I'm toying with the idea of trying one myself....


----------



## East Bay Rich (Jan 24, 2004)

Mr. Bil said:


> the only problem is most sites list it as having an axle to crown height of 428mm this would make it almost 2.5" shorther than my argyle 409!!


Someone asked me for measurements for the DMR TBII i'm selling, so I took this pic:










Thanks,
RIch


----------



## sittingduck (Apr 26, 2005)

East Bay Rich said:


> Someone asked me for measurements for the DMR TBII i'm selling, so I took this pic:


Where is the other end of the tape? At the crown race?


----------



## A Grove (Nov 12, 2006)

Axis said:


> I am looking at the identiti fork and this one for my my USB Molly.
> 
> Get yourself a 3" rise bar like the FBM or Black Market Bada Bing.


That may fix you're hunched over back... But that doesn't solve the problems that he is describing. He doesn't to change the actual geometry of the bike, by lowering the HT, this makes the HT angle steeper, as well as lowers the BB. He wants to go rigid while keeping the same, or very similar angles.


----------



## East Bay Rich (Jan 24, 2004)

sittingduck said:


> Where is the other end of the tape? At the crown race?


Yes, the other end is at the crown race. I'd give it +/- 1 or 2 mm since I used a cheapy tape measure. I ended up using a Dremel to make more space for the bolt head on the front of the fork- the bolts that clamp down on the axel were rubbing up on the front drop-out piece when I got it new. Also, I had some side-to-side play from my AtomLab hub moving 1/2 a mm on the axel. That was solved by using a washer w/ a 21 mm inside diameter that allowed the fork to clamp tighter on the axel. Alternatively, I could have filed down the axel by 1/2 a mm, but I didn't want to f' wid it too much. Anyone ever have to do these mods, too?

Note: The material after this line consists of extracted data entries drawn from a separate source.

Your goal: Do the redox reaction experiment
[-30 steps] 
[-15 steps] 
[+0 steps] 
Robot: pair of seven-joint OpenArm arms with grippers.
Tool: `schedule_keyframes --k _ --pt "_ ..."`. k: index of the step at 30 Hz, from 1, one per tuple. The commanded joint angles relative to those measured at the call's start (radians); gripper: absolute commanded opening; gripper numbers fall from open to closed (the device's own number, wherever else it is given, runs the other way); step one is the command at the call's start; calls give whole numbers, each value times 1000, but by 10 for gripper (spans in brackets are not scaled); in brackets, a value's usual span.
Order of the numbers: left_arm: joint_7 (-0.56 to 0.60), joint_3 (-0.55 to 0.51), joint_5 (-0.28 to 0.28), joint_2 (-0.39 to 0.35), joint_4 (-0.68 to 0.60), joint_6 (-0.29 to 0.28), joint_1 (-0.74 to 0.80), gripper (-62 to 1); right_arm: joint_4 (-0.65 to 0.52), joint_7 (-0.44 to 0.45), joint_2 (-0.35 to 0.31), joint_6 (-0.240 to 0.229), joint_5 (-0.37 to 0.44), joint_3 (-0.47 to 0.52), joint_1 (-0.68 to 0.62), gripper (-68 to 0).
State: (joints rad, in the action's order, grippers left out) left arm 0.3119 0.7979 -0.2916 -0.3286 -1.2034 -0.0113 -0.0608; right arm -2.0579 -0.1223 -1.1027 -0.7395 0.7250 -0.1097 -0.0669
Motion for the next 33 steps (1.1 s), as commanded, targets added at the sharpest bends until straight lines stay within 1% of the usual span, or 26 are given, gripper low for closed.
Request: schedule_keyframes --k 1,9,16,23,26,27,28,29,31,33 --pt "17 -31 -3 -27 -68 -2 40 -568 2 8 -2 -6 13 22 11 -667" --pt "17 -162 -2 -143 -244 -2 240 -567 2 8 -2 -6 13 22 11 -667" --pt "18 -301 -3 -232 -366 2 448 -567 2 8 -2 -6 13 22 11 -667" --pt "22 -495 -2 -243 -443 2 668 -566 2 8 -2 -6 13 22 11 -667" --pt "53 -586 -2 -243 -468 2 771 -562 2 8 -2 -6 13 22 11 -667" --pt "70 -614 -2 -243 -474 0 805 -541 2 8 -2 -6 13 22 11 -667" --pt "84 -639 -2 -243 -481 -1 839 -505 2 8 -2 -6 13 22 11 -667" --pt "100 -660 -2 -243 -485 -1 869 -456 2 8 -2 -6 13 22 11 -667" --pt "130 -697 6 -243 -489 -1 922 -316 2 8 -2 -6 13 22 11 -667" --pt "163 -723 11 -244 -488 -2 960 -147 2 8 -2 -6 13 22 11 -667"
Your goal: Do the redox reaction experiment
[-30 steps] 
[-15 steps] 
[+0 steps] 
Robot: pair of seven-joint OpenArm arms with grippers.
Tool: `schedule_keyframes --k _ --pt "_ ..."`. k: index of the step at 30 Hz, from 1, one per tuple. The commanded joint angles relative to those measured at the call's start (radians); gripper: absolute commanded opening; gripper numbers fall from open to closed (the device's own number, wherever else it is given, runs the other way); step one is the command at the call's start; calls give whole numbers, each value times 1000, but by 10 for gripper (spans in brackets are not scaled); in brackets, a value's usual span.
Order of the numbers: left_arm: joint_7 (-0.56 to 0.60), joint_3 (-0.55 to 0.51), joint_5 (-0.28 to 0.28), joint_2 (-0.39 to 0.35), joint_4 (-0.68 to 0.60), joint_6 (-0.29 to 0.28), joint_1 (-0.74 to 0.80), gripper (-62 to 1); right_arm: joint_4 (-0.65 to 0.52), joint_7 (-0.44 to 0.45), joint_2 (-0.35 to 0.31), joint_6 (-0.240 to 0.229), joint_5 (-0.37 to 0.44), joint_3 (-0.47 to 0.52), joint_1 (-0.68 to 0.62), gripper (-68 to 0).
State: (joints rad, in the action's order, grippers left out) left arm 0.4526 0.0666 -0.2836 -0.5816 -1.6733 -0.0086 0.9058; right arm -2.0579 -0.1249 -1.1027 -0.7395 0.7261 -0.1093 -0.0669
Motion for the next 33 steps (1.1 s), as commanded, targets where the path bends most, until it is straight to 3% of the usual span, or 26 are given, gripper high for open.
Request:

Yes, I'm selling the fork and disclosing info that doesn't necessarily benefit the seller, but I believe in good seller/buyer kharma : )

-ebR


----------



## Mr. Bil (Jan 23, 2004)

*funn stiffy fork*



sittingduck said:


> Funn Stiffy is similar... 20MM with suspension corrected a2c.
> I'm toying with the idea of trying one myself....


I dont think funn makes the stiffy fork anymore. It does have a taller axle to crown. anyone know where to get one?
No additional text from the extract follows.